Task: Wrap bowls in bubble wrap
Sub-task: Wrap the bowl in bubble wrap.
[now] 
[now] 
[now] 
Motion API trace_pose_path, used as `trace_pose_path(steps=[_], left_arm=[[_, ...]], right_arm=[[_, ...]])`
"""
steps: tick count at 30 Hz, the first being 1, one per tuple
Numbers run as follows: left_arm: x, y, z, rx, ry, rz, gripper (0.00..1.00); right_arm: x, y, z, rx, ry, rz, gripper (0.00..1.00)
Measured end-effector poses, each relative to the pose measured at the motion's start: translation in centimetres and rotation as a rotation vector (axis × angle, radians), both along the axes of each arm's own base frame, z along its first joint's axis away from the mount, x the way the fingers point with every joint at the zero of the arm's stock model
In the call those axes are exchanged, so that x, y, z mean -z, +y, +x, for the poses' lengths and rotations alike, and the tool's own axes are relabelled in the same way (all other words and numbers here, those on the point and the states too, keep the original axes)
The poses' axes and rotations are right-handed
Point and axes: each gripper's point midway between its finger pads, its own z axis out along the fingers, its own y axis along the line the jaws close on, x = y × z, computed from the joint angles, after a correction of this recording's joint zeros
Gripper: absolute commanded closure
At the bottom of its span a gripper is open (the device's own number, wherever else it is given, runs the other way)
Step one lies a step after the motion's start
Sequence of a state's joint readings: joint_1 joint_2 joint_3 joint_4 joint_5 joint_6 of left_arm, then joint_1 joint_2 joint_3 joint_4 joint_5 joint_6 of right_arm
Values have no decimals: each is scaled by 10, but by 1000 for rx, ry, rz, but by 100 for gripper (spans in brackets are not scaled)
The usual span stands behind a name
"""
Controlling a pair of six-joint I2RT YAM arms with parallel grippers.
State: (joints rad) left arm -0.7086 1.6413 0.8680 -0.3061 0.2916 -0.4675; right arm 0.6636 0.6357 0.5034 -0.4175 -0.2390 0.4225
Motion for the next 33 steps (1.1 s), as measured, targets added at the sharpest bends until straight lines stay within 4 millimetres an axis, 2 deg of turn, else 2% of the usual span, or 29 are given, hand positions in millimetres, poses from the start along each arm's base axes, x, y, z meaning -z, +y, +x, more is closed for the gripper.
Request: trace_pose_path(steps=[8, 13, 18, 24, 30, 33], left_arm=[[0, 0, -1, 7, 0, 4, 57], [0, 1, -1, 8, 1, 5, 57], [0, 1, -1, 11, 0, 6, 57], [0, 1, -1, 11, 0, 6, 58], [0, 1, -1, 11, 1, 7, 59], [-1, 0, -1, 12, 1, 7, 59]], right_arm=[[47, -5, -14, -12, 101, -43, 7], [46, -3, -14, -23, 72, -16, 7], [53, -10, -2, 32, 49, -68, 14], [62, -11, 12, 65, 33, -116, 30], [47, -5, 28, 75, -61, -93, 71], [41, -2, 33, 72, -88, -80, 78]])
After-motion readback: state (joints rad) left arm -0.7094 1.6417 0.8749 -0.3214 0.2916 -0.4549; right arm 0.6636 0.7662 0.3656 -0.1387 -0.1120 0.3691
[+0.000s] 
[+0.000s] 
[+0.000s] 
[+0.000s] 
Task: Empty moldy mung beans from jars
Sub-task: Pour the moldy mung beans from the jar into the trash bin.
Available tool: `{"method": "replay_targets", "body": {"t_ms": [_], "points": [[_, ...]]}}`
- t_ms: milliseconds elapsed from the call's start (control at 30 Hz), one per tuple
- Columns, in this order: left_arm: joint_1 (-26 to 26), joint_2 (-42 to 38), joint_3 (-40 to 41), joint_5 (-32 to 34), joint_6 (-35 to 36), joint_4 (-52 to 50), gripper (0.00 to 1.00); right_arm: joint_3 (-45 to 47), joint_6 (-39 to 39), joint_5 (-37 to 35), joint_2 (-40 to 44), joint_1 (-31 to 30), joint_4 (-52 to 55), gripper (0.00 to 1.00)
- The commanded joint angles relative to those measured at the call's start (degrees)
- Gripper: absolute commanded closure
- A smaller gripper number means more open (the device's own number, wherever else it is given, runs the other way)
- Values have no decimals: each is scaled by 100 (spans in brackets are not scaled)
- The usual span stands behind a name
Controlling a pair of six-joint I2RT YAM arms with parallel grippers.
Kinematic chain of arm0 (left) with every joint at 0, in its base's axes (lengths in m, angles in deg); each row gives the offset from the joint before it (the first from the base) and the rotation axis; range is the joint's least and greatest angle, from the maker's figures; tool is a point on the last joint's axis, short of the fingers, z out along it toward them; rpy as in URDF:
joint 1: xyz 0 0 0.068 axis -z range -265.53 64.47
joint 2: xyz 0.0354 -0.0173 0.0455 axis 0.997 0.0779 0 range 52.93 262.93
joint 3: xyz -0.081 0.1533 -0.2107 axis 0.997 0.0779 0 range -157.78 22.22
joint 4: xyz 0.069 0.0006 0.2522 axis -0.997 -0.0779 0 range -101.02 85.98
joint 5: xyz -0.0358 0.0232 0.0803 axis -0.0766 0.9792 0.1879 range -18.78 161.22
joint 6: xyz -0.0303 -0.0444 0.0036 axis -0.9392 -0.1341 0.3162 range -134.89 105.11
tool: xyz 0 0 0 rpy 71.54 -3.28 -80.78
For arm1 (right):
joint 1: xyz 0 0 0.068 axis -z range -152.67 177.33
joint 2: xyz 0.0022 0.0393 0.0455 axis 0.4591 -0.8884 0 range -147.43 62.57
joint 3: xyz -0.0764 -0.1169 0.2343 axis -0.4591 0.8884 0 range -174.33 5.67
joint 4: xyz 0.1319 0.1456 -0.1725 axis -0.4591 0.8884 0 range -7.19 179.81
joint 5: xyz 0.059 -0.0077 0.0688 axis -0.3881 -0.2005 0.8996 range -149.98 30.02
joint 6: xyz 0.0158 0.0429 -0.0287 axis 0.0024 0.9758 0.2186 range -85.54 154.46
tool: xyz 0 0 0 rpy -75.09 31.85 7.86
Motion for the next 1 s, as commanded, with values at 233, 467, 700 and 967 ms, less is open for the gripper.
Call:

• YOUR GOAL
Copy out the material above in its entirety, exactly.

• WRITTEN ANSWER
Task: Wrap bowls in bubble wrap
Sub-task: Wrap the bowl in bubble wrap.
[now] 
[now] 
[now] 
Motion API trace_pose_path, used as `trace_pose_path(steps=[_], left_arm=[[_, ...]], right_arm=[[_, ...]])`
"""
steps: tick count at 30 Hz, the first being 1, one per tuple
Numbers run as follows: left_arm: x, y, z, rx, ry, rz, gripper (0.00..1.00); right_arm: x, y, z, rx, ry, rz, gripper (0.00..1.00)
Measured end-effector poses, each relative to the pose measured at the motion's start: translation in centimetres and rotation as a rotation vector (axis × angle, radians), both along the axes of each arm's own base frame, z along its first joint's axis away from the mount, x the way the fingers point with every joint at the zero of the arm's stock model
In the call those axes are exchanged, so that x, y, z mean -z, +y, +x, for the poses' lengths and rotations alike, and the tool's own axes are relabelled in the same way (all other words and numbers here, those on the point and the states too, keep the original axes)
The poses' axes and rotations are right-handed
Point and axes: each gripper's point midway between its finger pads, its own z axis out along the fingers, its own y axis along the line the jaws close on, x = y × z, computed from the joint angles, after a correction of this recording's joint zeros
Gripper: absolute commanded closure
At the bottom of its span a gripper is open (the device's own number, wherever else it is given, runs the other way)
Step one lies a step after the motion's start
Sequence of a state's joint readings: joint_1 joint_2 joint_3 joint_4 joint_5 joint_6 of left_arm, then joint_1 joint_2 joint_3 joint_4 joint_5 joint_6 of right_arm
Values have no decimals: each is scaled by 10, but by 1000 for rx, ry, rz, but by 100 for gripper (spans in brackets are not scaled)
The usual span stands behind a name
"""
Controlling a pair of six-joint I2RT YAM arms with parallel grippers.
State: (joints rad) left arm -0.7086 1.6413 0.8680 -0.3061 0.2916 -0.4675; right arm 0.6636 0.6357 0.5034 -0.4175 -0.2390 0.4225
Motion for the next 33 steps (1.1 s), as measured, targets added at the sharpest bends until straight lines stay within 4 millimetres an axis, 2 deg of turn, else 2% of the usual span, or 29 are given, hand positions in millimetres, poses from the start along each arm's base axes, x, y, z meaning -z, +y, +x, more is closed for the gripper.
Request: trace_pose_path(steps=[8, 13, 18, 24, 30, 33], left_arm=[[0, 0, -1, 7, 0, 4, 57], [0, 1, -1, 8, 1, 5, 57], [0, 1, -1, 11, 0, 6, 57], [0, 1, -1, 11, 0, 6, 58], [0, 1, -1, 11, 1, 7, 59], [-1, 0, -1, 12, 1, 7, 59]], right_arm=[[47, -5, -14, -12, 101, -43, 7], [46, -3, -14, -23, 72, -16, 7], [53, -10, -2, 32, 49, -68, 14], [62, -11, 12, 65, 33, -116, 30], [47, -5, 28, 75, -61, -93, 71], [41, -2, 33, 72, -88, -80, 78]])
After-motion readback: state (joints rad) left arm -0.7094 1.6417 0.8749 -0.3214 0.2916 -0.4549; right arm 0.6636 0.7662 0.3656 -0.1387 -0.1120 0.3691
[+0.000s] 
[+0.000s] 
[+0.000s] 
[+0.000s] 
Task: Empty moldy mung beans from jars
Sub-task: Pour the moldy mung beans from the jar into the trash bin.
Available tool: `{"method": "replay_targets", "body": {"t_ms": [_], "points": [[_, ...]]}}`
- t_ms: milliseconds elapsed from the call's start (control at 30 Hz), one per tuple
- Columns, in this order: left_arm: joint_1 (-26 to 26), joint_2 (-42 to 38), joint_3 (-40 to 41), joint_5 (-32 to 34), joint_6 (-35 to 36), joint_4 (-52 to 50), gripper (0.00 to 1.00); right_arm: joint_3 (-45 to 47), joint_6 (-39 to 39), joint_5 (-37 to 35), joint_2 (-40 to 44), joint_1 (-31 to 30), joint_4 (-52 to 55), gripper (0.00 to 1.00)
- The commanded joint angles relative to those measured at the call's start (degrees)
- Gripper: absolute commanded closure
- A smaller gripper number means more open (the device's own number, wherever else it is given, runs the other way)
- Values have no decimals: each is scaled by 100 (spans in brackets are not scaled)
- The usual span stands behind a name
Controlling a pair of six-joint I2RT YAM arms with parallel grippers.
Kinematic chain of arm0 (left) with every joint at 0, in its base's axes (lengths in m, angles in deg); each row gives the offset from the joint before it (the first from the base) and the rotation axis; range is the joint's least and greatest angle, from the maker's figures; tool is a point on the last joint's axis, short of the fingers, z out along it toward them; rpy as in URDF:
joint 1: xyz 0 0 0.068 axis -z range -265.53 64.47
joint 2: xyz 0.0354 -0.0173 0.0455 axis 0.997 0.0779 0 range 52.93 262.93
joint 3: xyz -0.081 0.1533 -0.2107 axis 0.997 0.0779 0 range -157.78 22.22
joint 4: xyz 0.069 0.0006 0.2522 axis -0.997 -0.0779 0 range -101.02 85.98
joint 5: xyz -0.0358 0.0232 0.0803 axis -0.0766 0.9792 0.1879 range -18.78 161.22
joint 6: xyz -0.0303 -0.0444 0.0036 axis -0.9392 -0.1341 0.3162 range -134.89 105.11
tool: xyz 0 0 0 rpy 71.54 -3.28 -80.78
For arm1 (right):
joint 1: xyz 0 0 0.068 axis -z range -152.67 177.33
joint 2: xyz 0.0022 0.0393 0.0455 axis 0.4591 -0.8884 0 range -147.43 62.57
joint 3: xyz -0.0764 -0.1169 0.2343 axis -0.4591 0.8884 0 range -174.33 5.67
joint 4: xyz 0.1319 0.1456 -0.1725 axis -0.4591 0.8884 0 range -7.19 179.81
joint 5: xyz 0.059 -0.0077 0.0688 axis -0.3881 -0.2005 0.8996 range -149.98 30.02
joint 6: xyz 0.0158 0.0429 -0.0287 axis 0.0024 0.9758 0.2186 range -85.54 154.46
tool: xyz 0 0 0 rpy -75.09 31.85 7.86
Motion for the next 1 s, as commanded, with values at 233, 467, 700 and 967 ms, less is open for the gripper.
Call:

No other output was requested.